A roupa ainda estava encharcada de suor mas não exalava cheiro algum, prova de que parte da experiência tinha acontecido. Quando os olhos se adaptaram à luz, olhou para a janela, um pequeno pássaro saltitava e piava delicadamente, enquanto no quarto ao lado alguém impaciente andava de lá pra cá. O silêncio voltou a ser confortável. O relógio na parede mostrava que pelo menos ainda tinha tempo para o café da manhã. Sentiu o cheiro do café invadindo o quarto ao pensar sobre. Se levantou calmamente e foi em direção às malas esquecidas desde que chegou. Escolheu algo que minimamente combinasse e se vestiu. Colocou o chinelo e foi para o quintal da casa onde outros hóspedes estavam sentados. As opções de pratos eram bem características da região. Estavam dispostas na mesa em ‘categorias’: os doces separados dos salgados e, entre eles, os quentes dos frios. Encheu o prato com algo que parecia uma torta salgada, pãezinhos com manteiga e um pedaço de bolo. O mais próximo do que estava acostumada. A xícara em que colocou o café com leite estava gasta de tanto uso. Sentou na grama ao invés de ir para as mesas, sentiu tal qual o sonho lúcido, a terra e as folhas úmidas em contato com a pele.
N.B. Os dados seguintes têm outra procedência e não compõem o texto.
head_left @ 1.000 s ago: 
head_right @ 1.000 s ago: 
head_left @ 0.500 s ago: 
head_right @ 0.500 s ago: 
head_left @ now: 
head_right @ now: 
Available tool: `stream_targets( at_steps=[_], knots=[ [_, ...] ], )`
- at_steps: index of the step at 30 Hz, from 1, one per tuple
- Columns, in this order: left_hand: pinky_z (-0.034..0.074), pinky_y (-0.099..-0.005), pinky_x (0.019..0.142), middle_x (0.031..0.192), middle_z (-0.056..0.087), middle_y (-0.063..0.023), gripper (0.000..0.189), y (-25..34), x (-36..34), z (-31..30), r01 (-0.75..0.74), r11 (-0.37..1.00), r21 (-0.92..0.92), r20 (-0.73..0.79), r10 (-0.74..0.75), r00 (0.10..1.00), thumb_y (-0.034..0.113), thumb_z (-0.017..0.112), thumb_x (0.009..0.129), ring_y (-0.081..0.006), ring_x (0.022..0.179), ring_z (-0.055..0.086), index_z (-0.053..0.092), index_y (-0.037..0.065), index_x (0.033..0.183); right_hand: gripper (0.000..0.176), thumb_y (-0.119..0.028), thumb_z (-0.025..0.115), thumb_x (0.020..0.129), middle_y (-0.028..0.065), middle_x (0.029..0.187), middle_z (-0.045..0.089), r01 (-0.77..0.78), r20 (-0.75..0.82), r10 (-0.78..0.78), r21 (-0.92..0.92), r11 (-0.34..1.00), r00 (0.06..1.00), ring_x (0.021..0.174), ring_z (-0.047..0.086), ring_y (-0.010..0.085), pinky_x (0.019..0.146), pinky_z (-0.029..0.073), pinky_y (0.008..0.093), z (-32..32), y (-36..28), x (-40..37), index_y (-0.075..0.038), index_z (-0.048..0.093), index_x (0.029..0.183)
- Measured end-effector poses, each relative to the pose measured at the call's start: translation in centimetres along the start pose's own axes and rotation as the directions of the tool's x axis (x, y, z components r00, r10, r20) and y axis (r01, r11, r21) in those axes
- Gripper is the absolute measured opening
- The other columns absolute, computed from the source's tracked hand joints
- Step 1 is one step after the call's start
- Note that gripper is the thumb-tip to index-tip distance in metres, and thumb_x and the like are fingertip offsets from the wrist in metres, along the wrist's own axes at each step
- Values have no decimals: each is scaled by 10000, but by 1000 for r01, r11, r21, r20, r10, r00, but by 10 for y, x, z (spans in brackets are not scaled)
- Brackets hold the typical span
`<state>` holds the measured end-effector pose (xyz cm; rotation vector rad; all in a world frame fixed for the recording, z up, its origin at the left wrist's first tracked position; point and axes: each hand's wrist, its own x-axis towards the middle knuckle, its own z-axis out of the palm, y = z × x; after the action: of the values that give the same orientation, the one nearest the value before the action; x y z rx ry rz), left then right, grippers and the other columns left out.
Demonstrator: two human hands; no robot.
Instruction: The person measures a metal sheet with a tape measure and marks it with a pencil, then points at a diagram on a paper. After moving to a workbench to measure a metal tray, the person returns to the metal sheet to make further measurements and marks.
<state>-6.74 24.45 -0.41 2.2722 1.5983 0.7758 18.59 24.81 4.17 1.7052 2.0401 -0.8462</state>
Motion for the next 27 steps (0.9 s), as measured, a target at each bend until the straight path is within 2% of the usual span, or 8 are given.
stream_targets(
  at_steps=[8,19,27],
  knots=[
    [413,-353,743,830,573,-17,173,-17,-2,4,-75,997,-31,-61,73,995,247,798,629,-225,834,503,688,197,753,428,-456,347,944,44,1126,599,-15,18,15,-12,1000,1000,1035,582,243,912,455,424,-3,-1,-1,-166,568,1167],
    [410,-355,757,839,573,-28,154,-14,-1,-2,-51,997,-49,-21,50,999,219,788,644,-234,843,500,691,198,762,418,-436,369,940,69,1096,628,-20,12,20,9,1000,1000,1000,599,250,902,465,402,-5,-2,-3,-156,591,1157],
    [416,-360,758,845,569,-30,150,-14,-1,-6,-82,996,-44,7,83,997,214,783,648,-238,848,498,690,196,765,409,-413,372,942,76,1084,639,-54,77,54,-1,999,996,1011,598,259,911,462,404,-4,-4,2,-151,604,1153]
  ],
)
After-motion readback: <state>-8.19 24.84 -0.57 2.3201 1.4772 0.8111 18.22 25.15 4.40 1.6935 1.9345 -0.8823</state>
Seu corpo se aqueceu com o sol e se arrepiava com o vento forte e gelado. A comida era tão boa quanto o aspecto. A torta de frango não tinha milho, a massa era bem recheada e estava quentinha. O pão era fresco e a manteiga tinha um gosto natural. O bolo então, até repetiu. Enquanto comia, conversava com os outros que se sentaram com ela. Agradeceu por estar viva para sentir tudo isso, e prometeu que assim que voltasse para casa, procuraria ajuda.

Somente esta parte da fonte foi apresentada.